▶ [What is expected] Repeat the lines below exactly as written, please, from the line with "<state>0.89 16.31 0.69" to the line with "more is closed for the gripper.", both lines included, and no others.

▶ [The data]
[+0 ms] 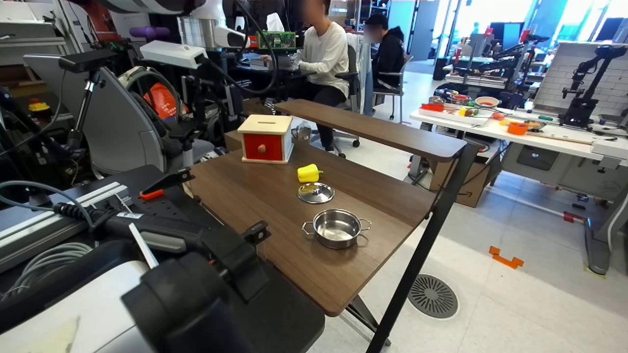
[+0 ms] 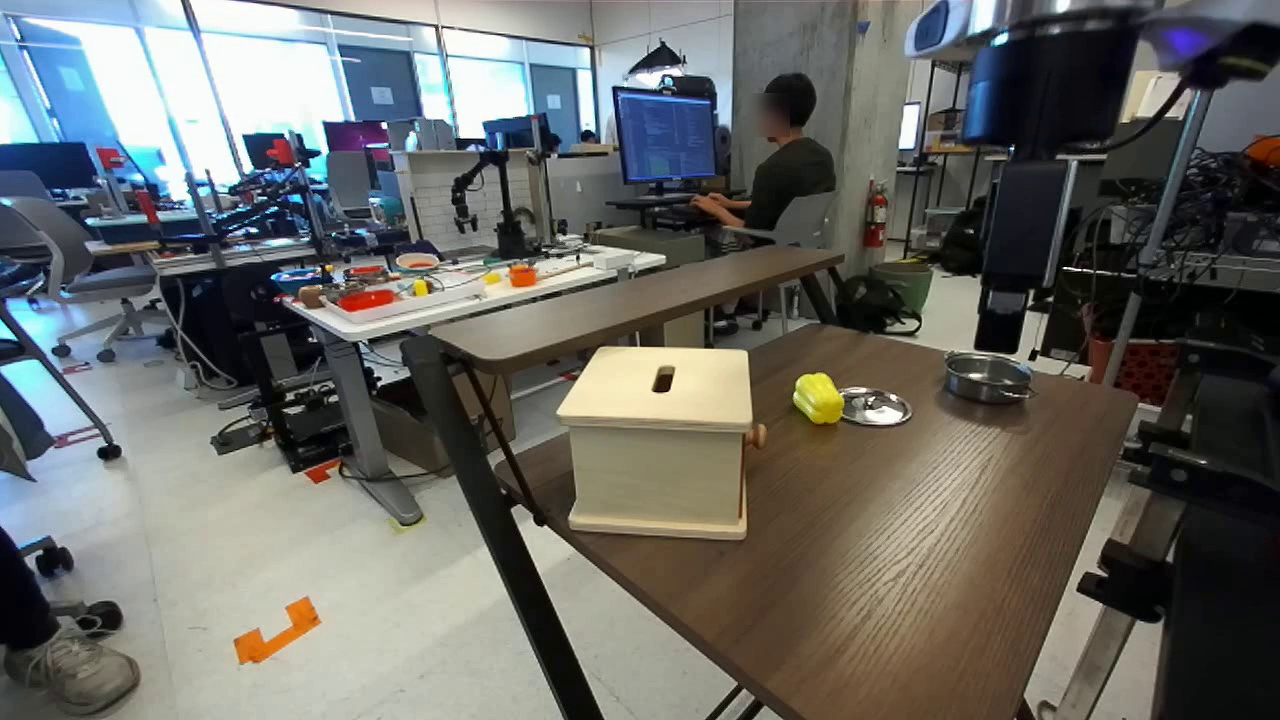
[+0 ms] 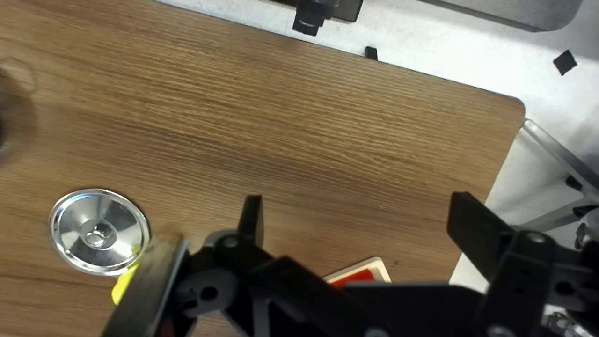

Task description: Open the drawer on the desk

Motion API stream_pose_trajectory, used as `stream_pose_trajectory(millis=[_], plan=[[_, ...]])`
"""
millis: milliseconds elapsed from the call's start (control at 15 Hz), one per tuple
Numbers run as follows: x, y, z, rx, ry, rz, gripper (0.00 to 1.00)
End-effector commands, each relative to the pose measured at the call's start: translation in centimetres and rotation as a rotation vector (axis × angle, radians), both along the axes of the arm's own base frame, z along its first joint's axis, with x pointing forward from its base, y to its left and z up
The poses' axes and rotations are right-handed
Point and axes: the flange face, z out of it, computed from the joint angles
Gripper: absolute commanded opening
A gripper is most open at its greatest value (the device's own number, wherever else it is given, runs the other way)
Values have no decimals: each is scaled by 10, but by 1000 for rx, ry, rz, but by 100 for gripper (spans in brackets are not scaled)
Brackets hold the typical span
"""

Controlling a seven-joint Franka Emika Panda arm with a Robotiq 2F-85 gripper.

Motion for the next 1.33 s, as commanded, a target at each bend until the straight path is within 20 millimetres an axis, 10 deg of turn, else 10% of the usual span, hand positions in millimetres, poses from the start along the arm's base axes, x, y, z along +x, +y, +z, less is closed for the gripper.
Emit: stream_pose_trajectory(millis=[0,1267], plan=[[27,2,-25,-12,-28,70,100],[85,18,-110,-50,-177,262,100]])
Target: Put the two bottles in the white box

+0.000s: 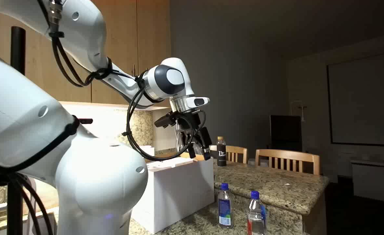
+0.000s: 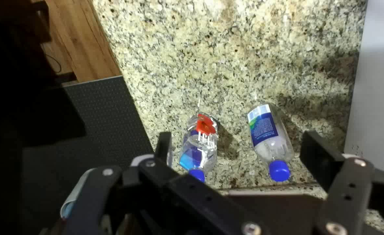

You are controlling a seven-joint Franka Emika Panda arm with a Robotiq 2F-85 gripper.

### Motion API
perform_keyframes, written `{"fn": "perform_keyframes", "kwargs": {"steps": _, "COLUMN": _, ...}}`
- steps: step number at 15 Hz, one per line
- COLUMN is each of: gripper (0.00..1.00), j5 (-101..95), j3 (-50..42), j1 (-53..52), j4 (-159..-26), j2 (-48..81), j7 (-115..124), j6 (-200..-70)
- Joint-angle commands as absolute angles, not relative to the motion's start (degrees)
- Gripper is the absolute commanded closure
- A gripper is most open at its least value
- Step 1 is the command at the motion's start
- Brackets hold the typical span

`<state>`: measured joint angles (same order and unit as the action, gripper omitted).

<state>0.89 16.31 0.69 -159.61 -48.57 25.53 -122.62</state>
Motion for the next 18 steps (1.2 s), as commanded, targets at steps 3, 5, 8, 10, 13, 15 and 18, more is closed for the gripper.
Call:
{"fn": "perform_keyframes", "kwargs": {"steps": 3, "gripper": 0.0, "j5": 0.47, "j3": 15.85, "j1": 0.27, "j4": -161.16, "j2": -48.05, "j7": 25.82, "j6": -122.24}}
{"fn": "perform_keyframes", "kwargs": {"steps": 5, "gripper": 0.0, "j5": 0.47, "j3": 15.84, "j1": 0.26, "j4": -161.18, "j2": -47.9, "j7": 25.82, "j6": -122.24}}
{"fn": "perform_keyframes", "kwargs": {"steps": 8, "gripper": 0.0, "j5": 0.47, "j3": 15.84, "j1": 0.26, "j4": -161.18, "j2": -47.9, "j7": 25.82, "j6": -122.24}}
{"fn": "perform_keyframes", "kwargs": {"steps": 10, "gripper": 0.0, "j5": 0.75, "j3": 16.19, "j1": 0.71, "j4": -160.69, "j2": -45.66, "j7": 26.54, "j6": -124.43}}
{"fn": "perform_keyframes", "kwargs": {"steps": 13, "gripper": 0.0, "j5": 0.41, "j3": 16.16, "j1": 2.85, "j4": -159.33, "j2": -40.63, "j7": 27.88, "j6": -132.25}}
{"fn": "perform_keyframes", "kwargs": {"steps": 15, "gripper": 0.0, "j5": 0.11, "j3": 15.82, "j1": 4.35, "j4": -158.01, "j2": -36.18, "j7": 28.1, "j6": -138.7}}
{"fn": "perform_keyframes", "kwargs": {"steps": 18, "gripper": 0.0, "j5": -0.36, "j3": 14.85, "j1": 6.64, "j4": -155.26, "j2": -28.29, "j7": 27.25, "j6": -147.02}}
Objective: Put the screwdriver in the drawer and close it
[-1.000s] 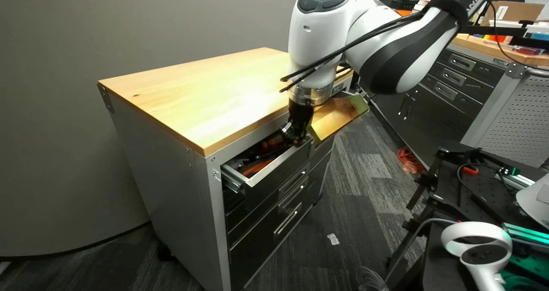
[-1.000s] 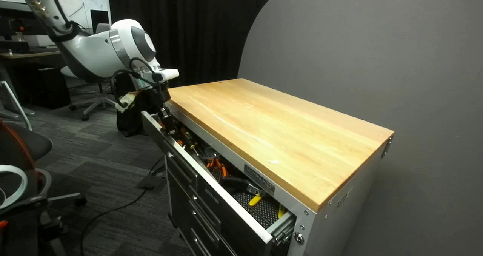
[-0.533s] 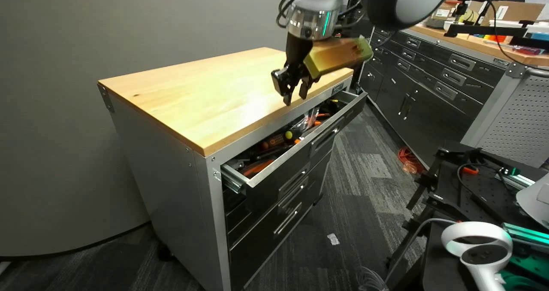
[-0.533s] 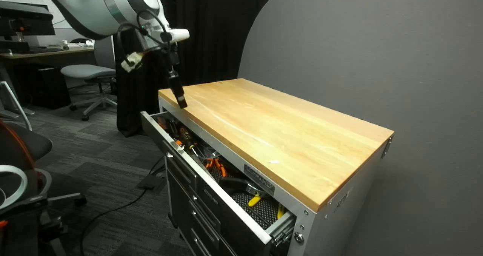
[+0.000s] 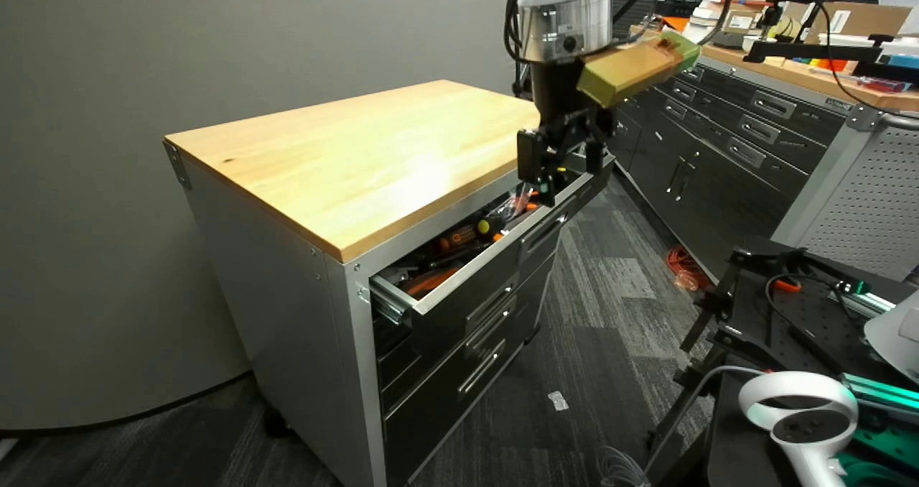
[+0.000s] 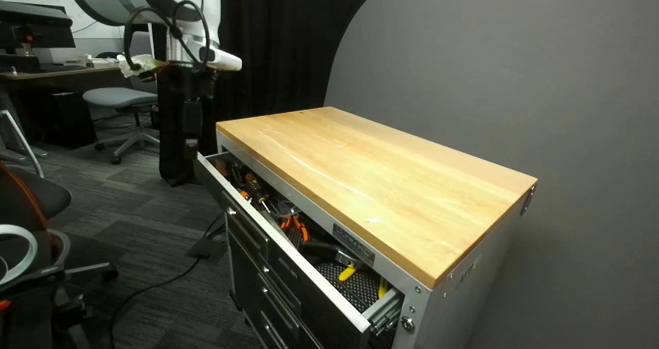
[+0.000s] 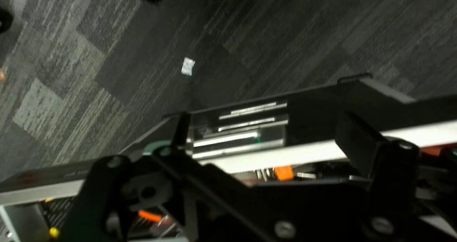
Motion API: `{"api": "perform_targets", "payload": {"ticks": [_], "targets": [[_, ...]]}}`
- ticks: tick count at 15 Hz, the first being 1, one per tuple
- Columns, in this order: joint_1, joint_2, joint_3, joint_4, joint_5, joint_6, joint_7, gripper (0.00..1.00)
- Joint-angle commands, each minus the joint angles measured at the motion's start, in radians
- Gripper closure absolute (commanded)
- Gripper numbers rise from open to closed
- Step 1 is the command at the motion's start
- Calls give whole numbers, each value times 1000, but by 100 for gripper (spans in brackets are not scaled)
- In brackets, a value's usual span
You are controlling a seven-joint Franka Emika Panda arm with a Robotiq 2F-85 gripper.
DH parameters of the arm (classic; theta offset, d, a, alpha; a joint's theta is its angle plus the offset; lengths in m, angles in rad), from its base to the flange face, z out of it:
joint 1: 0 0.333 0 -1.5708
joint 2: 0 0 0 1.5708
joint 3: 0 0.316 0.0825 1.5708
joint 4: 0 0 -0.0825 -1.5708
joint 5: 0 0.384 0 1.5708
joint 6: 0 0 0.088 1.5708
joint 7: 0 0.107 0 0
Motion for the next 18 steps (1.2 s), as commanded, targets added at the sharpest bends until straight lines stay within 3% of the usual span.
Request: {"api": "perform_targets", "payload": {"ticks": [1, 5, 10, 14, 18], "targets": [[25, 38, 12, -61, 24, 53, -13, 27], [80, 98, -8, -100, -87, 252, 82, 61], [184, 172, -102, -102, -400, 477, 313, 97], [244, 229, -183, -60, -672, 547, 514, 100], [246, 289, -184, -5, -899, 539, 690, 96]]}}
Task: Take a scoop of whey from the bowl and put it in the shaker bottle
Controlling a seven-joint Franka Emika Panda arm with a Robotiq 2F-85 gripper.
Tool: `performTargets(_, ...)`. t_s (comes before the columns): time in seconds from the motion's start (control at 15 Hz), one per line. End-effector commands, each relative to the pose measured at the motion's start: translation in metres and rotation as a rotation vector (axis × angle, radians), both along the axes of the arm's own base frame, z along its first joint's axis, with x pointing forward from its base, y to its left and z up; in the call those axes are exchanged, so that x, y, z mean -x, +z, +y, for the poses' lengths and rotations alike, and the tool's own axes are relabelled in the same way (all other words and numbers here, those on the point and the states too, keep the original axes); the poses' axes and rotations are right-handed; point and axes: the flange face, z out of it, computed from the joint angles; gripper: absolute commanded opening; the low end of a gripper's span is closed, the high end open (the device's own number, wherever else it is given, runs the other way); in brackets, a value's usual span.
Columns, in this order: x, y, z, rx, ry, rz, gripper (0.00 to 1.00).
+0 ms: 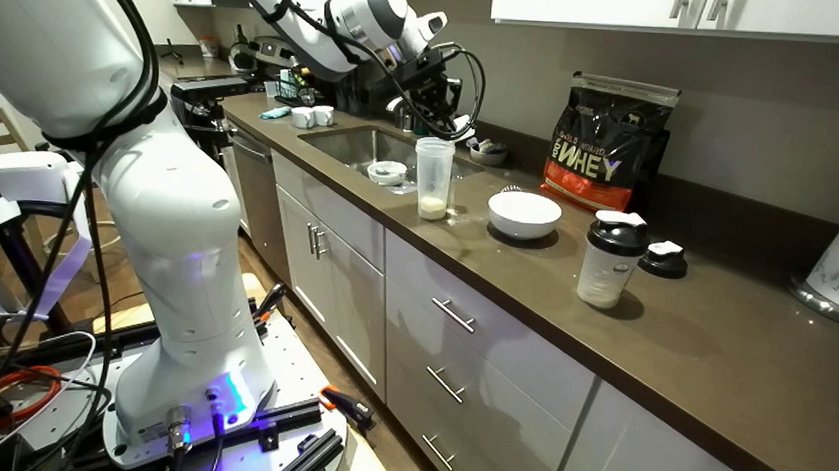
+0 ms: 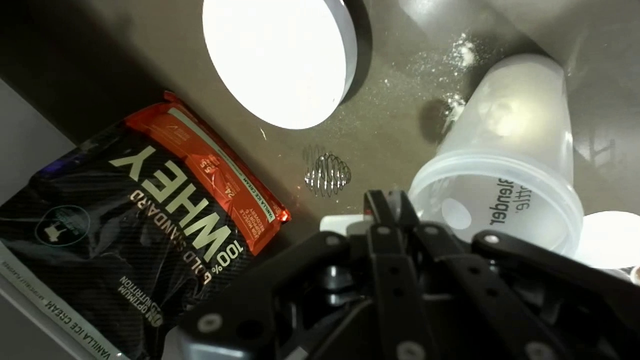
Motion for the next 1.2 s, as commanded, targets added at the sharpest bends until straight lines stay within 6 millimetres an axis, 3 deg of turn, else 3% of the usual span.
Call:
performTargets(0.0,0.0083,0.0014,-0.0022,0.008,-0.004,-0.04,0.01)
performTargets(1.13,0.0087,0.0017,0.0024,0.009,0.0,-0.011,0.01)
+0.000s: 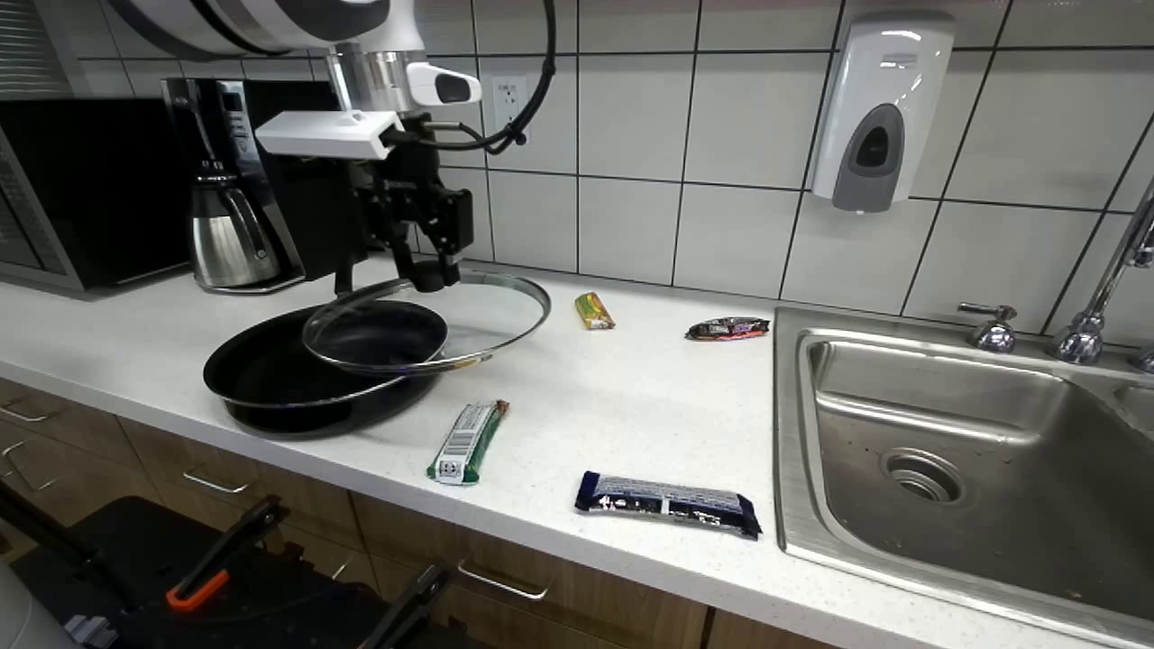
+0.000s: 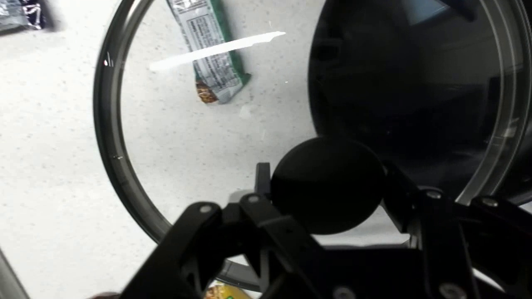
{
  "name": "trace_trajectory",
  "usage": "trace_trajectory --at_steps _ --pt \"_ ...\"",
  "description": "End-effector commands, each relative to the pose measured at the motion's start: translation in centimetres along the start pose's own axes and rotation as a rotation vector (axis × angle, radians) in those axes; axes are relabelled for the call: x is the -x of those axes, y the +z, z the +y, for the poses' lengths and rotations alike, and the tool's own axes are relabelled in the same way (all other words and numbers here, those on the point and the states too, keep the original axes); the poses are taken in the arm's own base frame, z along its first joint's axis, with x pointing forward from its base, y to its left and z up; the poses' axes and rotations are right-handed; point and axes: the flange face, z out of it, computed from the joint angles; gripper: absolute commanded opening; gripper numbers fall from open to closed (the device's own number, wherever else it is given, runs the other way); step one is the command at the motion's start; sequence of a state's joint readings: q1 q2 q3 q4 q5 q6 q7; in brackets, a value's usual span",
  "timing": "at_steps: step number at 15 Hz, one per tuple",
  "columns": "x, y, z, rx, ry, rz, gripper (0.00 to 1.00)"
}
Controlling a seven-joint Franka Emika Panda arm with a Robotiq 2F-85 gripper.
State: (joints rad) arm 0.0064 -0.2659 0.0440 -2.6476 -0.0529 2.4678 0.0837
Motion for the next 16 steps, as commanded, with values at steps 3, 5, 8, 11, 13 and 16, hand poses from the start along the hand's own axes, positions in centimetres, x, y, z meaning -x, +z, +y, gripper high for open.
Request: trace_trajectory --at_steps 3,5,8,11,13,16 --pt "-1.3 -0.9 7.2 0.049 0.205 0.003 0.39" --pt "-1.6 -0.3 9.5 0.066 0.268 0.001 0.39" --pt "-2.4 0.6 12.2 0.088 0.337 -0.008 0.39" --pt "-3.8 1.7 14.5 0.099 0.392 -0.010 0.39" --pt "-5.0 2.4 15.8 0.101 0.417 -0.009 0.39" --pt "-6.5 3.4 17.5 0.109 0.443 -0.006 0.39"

▶ [Reply]
<state>0.89 16.31 0.69 -159.61 -48.57 25.53 -122.62</state>
Motion for the next 18 steps (1.2 s), as commanded, targets at steps 3, 5, 8, 10, 13, 15 and 18, more is closed for the gripper.

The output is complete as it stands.